- _EXERCISE INSTRUCTIONS_
Print all of the data below exactly as it appears, leaving out every image.

········

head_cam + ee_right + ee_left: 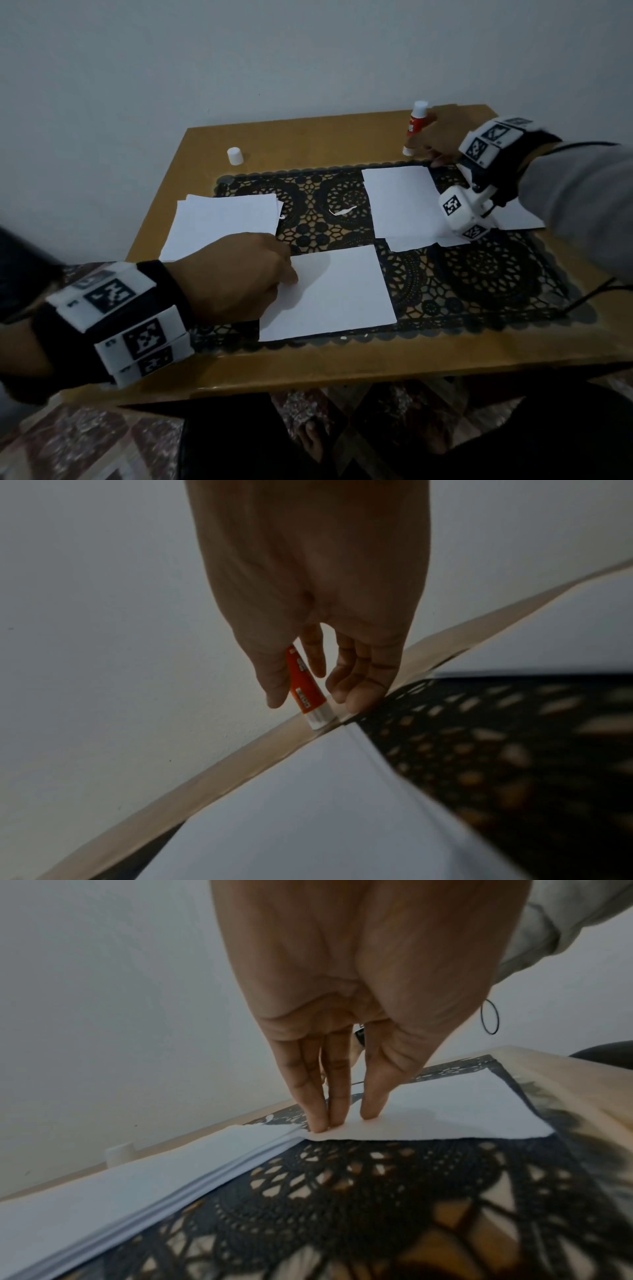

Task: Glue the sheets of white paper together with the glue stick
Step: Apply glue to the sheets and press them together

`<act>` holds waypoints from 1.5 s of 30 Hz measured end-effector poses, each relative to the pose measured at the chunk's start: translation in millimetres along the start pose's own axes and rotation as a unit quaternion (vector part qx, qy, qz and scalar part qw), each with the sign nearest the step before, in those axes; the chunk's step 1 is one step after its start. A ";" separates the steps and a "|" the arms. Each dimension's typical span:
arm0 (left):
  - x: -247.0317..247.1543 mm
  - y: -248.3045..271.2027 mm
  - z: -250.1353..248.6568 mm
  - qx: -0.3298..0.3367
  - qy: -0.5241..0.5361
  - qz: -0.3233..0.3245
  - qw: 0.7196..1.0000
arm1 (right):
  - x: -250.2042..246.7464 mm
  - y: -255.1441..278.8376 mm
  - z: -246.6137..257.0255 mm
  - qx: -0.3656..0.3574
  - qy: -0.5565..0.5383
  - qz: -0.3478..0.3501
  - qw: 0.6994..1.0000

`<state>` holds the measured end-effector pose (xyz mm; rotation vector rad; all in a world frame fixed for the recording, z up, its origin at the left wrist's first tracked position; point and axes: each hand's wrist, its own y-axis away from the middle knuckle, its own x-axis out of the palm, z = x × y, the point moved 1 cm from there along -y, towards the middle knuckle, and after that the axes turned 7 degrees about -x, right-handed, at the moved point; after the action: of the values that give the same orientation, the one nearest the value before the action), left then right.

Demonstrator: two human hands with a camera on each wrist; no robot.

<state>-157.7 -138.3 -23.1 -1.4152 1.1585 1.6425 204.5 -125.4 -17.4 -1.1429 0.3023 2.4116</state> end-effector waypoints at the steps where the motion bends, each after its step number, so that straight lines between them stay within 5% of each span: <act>1: -0.2 1.3 -2.2 -0.005 -0.017 0.012 1.000 | 1.7 -3.1 -0.2 0.004 -0.010 0.002 1.000; 9: 6.4 17.2 -22.7 -0.047 -0.071 0.081 0.993 | 4.6 4.7 19.2 0.025 -0.039 -0.008 0.999; 16: 9.7 30.6 -32.2 -0.099 0.073 0.091 0.988 | 1.1 77.8 68.2 -0.161 0.028 0.131 0.978; 27: 24.6 41.7 -55.3 -0.071 0.012 0.146 0.987 | 81.6 143.8 134.7 -0.322 0.055 0.134 0.935; 39: 25.1 41.0 -55.2 -0.065 0.012 0.150 0.986 | 123.2 152.1 154.3 -0.391 0.143 0.155 0.896; 45: 23.3 39.7 -54.9 -0.069 0.008 0.156 0.985 | 117.7 152.2 147.8 -0.384 0.135 0.149 0.901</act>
<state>-176.8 -205.5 -39.2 -1.3862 1.3519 1.9633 -34.6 -166.5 -14.4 -1.8890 -0.4865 2.7160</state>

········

- _RESULT OF THIS TASK_
head_cam + ee_right + ee_left: 

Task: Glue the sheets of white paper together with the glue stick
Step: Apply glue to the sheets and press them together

`<act>` holds waypoints from 1.5 s of 30 Hz measured end-effector poses, each relative to the pose measured at the chunk's start: translation in millimetres along the start pose's own axes and rotation as a unit quaternion (vector part qx, qy, qz and scalar part qw), each with the sign nearest the step before, in those axes; the chunk's step 1 is one step after its start. A ";" separates the steps and a "|" the arms. Each dimension's typical span:
arm0 (left):
  - x: -247.0317..247.1543 mm
  - y: -248.3045..271.2027 mm
  - z: -250.1353..248.6568 mm
  - qx: -0.3298..0.3367
  - qy: -0.5241..0.5361
  - qz: -0.3233..0.3245
  - qw: 0.7196..1.0000
arm1 (right):
  - x: -250.2042..246.7464 mm
  - y: -255.1441..278.8376 mm
  - z: -246.6137..257.0255 mm
  - qx: -0.3656..0.3574
  - qy: -0.5565..0.5383
  - qz: -0.3478..0.3501
  - qw: 0.6994..1.0000

`<state>` holds the measured end-effector pose (xyz mm; rotation vector rad; all in a world frame fixed for the recording, z up, its origin at the left wrist's first tracked position; point and axes: each hand's wrist, its own y-axis away from the middle knuckle, its own x-axis out of the palm, z = x × y, the point moved 1 cm from there along -y, towards the middle knuckle, and after that the axes turned 7 degrees about -x, right-handed, at the moved point; after the action: of the values that give the same orientation, the one nearest the value before the action), left then right.

Demonstrator: two human hands with a camera on each wrist; no robot.

<state>-157.7 -138.3 -23.1 -1.4152 1.1585 1.6425 204.5 -125.4 -17.4 -1.1429 0.3023 2.4116</state> end-effector waypoints at the steps where the motion bends, each after its step number, so that straight lines between them stay within 5% of each span: <act>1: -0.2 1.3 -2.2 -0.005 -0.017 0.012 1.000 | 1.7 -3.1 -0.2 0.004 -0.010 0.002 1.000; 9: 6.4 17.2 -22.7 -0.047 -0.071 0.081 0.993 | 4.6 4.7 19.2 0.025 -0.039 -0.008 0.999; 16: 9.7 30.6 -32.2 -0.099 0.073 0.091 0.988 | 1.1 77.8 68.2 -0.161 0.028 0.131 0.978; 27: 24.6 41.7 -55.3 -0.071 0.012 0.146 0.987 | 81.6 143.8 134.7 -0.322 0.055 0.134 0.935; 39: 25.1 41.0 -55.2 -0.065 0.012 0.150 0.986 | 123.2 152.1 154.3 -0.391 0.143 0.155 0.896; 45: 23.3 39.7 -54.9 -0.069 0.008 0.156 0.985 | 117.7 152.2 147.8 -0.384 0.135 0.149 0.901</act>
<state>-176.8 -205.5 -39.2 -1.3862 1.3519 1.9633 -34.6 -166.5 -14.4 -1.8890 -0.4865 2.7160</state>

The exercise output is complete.